I remember exactly where I was.
Seven years ago today I was living in Dallas, driving on my way to work when I heard the news on the radio. I can picture the Walgreen's drugstore, sitting on my right, at the exact moment the man on the radio cut in to tell us terrible news. I remember adrenaline rushing through my body, a bit of panic wondering whether our country was under attack, wondering if my loved ones in other states were safe, wondering if my city was safe, etc. I remember my boss telling me to run home and grab my little TV and bring it back to work so we could all watch the news coverage, and I remember watching that news coverage all day every day for at least the next week. And I remember simply being in a perpetual state of shock for quite a while, eyeballs glued to the news day and night, just like the rest of the country.

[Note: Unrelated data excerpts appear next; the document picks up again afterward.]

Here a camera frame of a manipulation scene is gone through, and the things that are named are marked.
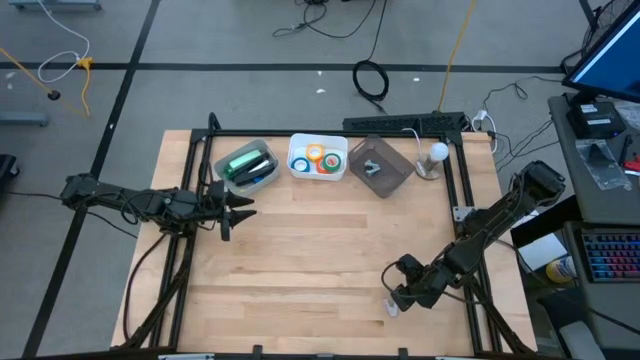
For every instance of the orange tape roll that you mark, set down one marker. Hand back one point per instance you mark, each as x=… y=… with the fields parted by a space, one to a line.
x=320 y=167

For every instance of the black stapler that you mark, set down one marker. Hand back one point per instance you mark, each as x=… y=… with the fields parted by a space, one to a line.
x=250 y=175

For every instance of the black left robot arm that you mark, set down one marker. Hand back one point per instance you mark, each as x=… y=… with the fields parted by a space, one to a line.
x=150 y=205

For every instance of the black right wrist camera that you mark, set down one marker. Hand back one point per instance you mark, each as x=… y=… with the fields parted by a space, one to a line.
x=411 y=264

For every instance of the yellow tape roll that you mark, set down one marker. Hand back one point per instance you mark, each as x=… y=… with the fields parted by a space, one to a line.
x=315 y=151

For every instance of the purple staple remover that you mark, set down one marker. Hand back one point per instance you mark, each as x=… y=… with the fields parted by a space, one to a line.
x=390 y=307

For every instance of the grey side desk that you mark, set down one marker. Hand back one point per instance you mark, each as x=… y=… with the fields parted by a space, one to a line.
x=590 y=205

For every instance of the mint green stapler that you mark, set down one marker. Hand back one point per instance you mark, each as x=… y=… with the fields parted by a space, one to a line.
x=242 y=161

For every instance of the yellow and blue canister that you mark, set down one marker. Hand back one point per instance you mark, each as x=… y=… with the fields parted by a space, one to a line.
x=560 y=270

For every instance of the black table clamp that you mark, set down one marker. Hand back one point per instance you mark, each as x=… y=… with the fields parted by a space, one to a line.
x=402 y=353
x=257 y=352

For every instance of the backlit colourful keyboard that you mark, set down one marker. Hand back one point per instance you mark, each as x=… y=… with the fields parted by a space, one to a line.
x=612 y=255

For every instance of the light grey plastic bin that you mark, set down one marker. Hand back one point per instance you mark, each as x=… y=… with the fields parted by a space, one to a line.
x=222 y=172

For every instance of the white paper sheet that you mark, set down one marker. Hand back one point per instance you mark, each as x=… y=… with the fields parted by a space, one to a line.
x=542 y=252

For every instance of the white wall plug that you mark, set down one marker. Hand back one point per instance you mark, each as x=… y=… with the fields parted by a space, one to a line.
x=481 y=116

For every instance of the teal blue tape roll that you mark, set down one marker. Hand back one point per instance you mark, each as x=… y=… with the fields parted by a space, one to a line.
x=294 y=165

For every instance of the white plastic bin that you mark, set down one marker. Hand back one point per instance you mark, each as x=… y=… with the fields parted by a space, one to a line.
x=295 y=142

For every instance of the computer monitor with blue screen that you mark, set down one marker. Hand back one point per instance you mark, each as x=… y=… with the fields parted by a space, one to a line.
x=615 y=65

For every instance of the light bulb on brass stand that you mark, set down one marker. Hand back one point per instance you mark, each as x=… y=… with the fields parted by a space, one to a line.
x=439 y=151

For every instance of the black mini computer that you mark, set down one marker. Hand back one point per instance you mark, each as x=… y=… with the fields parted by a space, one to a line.
x=595 y=120

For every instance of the green tape roll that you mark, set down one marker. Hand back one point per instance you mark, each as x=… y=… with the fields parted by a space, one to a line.
x=332 y=162

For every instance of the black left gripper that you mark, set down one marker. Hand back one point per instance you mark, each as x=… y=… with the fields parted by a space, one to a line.
x=222 y=205

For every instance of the black power strip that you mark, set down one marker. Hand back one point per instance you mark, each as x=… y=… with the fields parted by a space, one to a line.
x=400 y=122

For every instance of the silver aluminium extrusion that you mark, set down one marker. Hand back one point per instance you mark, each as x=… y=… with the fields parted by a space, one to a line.
x=457 y=358
x=187 y=357

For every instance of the silver arm base bracket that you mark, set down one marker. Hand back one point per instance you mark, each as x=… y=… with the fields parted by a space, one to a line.
x=462 y=213

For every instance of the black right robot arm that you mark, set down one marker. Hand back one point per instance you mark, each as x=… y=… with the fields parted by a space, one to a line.
x=492 y=220

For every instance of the black aluminium rig frame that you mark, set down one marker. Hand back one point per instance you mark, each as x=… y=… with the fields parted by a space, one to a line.
x=240 y=133

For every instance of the dark translucent plastic bin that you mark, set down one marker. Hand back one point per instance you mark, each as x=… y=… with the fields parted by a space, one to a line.
x=390 y=175

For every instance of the pale blue staple remover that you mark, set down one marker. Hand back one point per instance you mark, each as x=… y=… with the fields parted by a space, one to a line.
x=371 y=168

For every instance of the clear plastic bag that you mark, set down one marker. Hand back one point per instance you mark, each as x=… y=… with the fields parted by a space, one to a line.
x=602 y=165

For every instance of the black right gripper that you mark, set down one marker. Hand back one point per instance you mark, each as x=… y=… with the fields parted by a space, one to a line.
x=425 y=287

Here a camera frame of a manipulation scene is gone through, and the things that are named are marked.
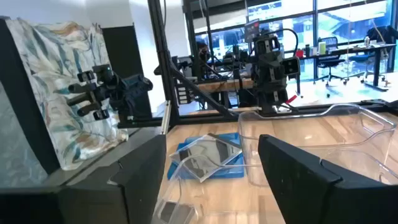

I remember growing up hearing my parents occasionally bring up the topic of JFK being shot and where they were when they heard the news, and I remember thinking it was so odd that they could pinpoint such a time and remember it so vividly. I never wanted to have a date like that for myself, but all of us who were alive on that fateful 9/11 will now have our own date to annually recall. Not that any of us ever wanted that. I pray that my son will not have his own tragic date to look back and remember where he was when it happened.
I didn't know anyone personally affected by the tragedy, I mean, anyone that lost a loved one directly, but I joined the millions of Americans in feeling like a small piece of my heart (not to mention sense of security) was ripped out that day.
My thoughts and prayers go out today to all of the victims of 9/11.